The current president of the CFR is Richard Haass, who tends to fall within the liberal-internationalist perspective. Here are a couple of fairly recent commentaries of his on Ukraine which give some decent background on how the current situation developed. And they don't come from the "we-always-knew-that-Russia-was-an-expansionist-Evil-Empire-and-thank-the-war-gods-that-we-may-be-in-a-new-Cold-War" point of view which is popping all over the place right now.
"Perspective on Ukraine, With Richard Haass" 03/02/2022, a week or so into the war, is a podcast with a transcript, io which he reminds us about how this whole nuclear war thing works:
[W]e avoided a world war during the cold war and certain rules were, or unwritten rules were understood about avoiding direct conflict, that we could back proxies and allies, but not come into direct conflict and nuclear weapons were there above providing a kind of blanket over the whole thing. And when Khrushchev, Nikita Khrushchev the Soviet leader backed down in 1962, at the time of the Cuban Missile Crisis, in some ways that really reinforced that bias against the use of nuclear weapons, because any victory would be pyrrhic. Somebody once said the living would envy the dead. But there were unwritten rules about avoiding conflict directly, because that could always escalate. Things could get out of hand. And the Biden administration essentially took that possibility off the table by saying, "We are not going to directly intervene in Ukraine." (my emphasis)This is a recent long presentation by Haass, The State of the World 04/07/2022:
One notable feature of that interview is that Haass speaks very pragmatically about the limitations of the formal rules of the "world order" (for which liberal-internationalists are advocates). And about how raw power still makes a huge difference (as the "realists" always remind us). But he does so in a way that doesn't dismiss either the value of international law or the very practical limitations to it. There's a particularly interesting section where he discusses why he doesn't subscribe to the New-Cold-War mantra of democracies-vs.-authoritarians. And he also talks in an accessible way about how the recognition of national sovereignty is still a fundamental feature of international relations, something which many liberal internationalists and advocates of "humanitarian intervention" find particularly uncomfortable.

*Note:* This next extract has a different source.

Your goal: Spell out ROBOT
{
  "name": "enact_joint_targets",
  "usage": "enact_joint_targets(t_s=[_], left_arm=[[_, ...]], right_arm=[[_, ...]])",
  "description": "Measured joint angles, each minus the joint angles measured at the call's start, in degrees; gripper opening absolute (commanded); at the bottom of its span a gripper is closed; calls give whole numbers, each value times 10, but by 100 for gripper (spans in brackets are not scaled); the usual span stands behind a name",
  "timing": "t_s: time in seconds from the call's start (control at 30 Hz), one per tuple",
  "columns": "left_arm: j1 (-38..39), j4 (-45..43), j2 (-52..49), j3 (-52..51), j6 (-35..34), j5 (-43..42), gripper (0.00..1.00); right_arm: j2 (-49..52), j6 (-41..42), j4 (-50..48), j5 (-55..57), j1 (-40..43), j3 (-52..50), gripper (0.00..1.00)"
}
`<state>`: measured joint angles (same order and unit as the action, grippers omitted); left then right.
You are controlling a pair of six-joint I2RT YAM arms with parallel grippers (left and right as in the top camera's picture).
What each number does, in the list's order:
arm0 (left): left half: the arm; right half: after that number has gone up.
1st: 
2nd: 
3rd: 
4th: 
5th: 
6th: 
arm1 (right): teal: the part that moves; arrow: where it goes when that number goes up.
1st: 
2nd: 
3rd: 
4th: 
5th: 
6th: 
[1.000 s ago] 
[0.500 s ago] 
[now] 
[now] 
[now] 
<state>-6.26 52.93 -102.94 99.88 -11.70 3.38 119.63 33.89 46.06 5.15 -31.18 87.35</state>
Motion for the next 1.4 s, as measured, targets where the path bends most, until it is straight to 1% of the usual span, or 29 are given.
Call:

Haass also takes note of the spectacularly dumb move by the Cheney-Bush Administration in 2008 to insist that NATO make a public statement that both Georgia and Ukraine would become NATO members in the future, without any formal measures under way to prepare for that. As he notes, that was the worst of both worlds, declaring they would do something they knew Russia regarded as a security threat but without any substantive steps to actually do it. Saying that is something like blasphemy to the New-Cold-War hawks who deny that the West's expansion of NATO and intent to expand it further could have had any possible relation of any kind to subsequent Russian actions.